Global bond fund management executives argue that the sector offers continuing opportunities despite the looming threat of interest rate hikes in the United States. A panel outlined sectors portfolio managers can exploit to Hong Kong institutional investors at a seminar hosted by Mercer Investment Consulting, if they are given the freedom by clients to diversify a portfolio.
These managers feel pressure to argue that investors shouldn't abandon the asset class. "Rates could even head lower," says Imran Hussain, director at Black Rock, noting that reflation fears may not last. "So a zero allocation to fixed income is not sensible. And if interest rates do rise, that will impact investors' asset allocation decision, because rising rates may also cause equities to trade lower."
This week's setback for Asian equities will have underlined his point. Strong employment figures in the US triggered fears of the Federal Reserve raising interest rates, which led to a minor crash in emerging market equities. More volatility is likely, given the amount of leverage in the financial system, says Hussain. But it's not clear what exactly the Fed will do: it may hint that rates will go up, and let the market adjust on its own; or it will raise rates temporarily; or perhaps it fears inflation is making a comeback and so it will raise rates more severely than expected.
Not all economies are synchronous, however, and not all fixed income sectors respond to higher rates in the same way, Hussain says.
Bond executives these days are uttering the same mantra of diversification, even if their particular recommendations or the products they plug vary.
Investors should vary exposure among money markets, short-duration bond products, fixed and floating-rate global bonds, municipal or corporate credit, high yield or emerging market debt, mortgage bonds and inflation-protected securities, says Brian Baker, regional CEO at Pimco.
Hussain says bond fund managers can adopt a number of trading strategies in the face of possible interest rate hikes.
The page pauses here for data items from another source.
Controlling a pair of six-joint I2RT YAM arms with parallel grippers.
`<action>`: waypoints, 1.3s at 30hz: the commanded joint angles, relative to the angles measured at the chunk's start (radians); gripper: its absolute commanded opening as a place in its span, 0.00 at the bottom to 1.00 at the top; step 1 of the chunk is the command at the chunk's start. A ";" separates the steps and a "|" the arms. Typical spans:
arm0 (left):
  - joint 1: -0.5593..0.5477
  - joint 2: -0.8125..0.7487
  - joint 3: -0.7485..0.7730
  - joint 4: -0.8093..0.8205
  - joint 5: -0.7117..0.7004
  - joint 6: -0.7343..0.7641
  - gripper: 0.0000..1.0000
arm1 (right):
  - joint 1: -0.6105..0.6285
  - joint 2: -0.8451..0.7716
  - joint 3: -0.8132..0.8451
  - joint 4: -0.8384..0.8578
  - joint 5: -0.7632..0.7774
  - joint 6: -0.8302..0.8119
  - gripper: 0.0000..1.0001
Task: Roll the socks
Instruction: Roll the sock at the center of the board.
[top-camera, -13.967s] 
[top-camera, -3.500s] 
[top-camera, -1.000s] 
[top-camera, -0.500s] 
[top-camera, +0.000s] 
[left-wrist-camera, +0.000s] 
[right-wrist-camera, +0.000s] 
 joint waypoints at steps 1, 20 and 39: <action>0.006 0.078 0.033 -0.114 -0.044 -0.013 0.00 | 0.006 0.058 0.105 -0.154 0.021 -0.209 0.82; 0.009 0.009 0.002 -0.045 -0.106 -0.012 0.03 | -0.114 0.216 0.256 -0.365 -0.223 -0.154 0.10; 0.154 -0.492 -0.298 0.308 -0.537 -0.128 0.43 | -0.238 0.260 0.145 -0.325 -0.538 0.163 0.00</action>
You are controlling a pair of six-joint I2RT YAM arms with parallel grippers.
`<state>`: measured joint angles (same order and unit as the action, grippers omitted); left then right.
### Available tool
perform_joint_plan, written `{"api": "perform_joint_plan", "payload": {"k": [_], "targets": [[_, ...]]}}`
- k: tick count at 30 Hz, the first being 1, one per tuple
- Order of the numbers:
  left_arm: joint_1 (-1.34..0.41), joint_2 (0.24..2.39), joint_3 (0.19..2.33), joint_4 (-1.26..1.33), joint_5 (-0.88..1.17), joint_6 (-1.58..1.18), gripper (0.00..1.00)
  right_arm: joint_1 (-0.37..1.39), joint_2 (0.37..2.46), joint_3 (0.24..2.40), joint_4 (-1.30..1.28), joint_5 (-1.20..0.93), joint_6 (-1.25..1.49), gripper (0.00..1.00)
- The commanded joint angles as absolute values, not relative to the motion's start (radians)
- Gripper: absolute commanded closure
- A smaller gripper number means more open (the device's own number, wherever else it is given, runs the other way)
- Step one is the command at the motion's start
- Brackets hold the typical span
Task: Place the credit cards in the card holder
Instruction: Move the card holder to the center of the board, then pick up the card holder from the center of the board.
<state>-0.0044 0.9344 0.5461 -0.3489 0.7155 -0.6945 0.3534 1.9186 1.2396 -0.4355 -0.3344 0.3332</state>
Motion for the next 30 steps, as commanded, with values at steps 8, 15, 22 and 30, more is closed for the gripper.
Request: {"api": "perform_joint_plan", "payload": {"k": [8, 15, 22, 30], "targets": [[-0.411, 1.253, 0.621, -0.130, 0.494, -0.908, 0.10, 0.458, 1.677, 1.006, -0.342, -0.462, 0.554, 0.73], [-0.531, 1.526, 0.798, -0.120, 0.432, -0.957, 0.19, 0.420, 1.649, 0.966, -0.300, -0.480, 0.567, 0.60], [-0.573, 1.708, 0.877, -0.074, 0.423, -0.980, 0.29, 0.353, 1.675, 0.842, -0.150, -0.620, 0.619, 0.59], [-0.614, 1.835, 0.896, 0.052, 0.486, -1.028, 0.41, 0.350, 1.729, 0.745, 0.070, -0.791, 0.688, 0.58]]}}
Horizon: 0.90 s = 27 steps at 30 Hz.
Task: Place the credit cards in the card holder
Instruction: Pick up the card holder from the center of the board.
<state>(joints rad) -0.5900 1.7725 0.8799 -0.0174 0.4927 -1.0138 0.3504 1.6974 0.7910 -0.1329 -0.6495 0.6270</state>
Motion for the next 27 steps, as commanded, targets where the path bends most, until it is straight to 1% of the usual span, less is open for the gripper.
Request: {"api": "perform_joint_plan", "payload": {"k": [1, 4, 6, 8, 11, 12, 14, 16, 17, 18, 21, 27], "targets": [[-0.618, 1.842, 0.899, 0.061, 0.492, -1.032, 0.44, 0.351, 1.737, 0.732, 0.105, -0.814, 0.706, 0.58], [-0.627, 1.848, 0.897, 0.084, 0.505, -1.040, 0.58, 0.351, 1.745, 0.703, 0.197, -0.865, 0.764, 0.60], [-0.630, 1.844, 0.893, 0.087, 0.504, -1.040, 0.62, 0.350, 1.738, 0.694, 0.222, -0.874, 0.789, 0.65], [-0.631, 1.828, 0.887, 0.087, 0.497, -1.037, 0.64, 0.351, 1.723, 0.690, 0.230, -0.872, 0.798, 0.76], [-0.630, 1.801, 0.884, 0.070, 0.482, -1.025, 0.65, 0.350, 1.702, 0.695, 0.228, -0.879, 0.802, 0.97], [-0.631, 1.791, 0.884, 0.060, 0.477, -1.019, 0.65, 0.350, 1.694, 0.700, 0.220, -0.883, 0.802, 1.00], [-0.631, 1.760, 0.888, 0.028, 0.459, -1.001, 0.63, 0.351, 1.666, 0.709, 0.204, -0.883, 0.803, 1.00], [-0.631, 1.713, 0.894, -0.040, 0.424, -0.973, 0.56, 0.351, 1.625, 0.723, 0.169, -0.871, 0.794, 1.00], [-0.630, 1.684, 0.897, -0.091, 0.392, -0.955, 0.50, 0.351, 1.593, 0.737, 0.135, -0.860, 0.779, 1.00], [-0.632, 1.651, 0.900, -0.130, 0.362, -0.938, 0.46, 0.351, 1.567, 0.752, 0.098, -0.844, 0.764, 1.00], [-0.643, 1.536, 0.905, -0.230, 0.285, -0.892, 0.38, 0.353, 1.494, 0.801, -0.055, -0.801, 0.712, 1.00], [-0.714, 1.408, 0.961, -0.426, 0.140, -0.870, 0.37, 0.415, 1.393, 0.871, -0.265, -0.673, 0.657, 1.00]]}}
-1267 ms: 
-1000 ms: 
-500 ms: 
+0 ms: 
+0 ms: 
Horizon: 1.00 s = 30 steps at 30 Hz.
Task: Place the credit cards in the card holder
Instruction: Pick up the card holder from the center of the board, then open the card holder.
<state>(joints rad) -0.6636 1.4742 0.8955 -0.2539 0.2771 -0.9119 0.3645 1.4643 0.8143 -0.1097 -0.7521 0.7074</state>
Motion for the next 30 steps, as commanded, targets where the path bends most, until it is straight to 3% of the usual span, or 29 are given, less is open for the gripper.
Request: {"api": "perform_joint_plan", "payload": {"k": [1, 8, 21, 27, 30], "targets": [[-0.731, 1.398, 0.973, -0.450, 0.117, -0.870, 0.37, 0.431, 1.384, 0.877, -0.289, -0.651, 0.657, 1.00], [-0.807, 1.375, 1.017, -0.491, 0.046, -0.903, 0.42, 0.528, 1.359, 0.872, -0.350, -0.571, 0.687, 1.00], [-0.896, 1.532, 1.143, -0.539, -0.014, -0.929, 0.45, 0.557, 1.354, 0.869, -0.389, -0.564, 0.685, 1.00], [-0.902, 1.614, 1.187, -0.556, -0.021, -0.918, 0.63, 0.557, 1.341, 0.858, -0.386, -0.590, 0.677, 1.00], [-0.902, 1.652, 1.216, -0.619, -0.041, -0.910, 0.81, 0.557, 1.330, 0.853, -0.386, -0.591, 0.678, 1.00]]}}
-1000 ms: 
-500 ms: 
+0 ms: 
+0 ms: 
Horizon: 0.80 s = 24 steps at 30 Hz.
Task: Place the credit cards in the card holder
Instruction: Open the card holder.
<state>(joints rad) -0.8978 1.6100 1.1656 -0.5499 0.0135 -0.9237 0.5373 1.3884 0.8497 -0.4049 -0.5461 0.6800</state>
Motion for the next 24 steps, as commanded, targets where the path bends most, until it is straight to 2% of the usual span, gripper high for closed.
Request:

For example, Europe and the US are on divergent economic cycles and he sees no reason for Euroland to raise interest rates further, thus creating arbitrage opportunities. Similarly, investors are now underweighting US duration and overweighting Canadian 10-year bonds. Relative value opportunities are to be found in Europe, as the UK looks like it will keep its current interest rate level steady, which has prompted swap spreads to widen against the euro.
Baker says investors are clamouring for absolute returns as well. For a bond fund manager, that translates as beating Libor, which can be done by taking duration bets that add volatility and risk, but can also provide high alpha, if done in a controlled way. For example, he notes that risk-averse investors overpay for liquidity by piling into money market funds, and portfolio managers can benefit by extending duration bets and selling volatility.
Fund managers are urging institutional investors to give them more leeway, and not just stick to traditional commercial paper, deposits, T-bills and muni bonds, but to use hedging tools such as futures and get exposure to non-correlated segments.
Among the least heralded asset classes, particularly for regional investors, is Asian US dollar bonds. Ben Yuen, head of Asian fixed income at First State Investments, notes the HSBC Asian dollar bond index has outperformed global bond indices since 1997. More importantly it is not correlated and, given the improvement of Asian sovereign credit ratings, may reduce the vulnerability of bond prices to US interest rate rises.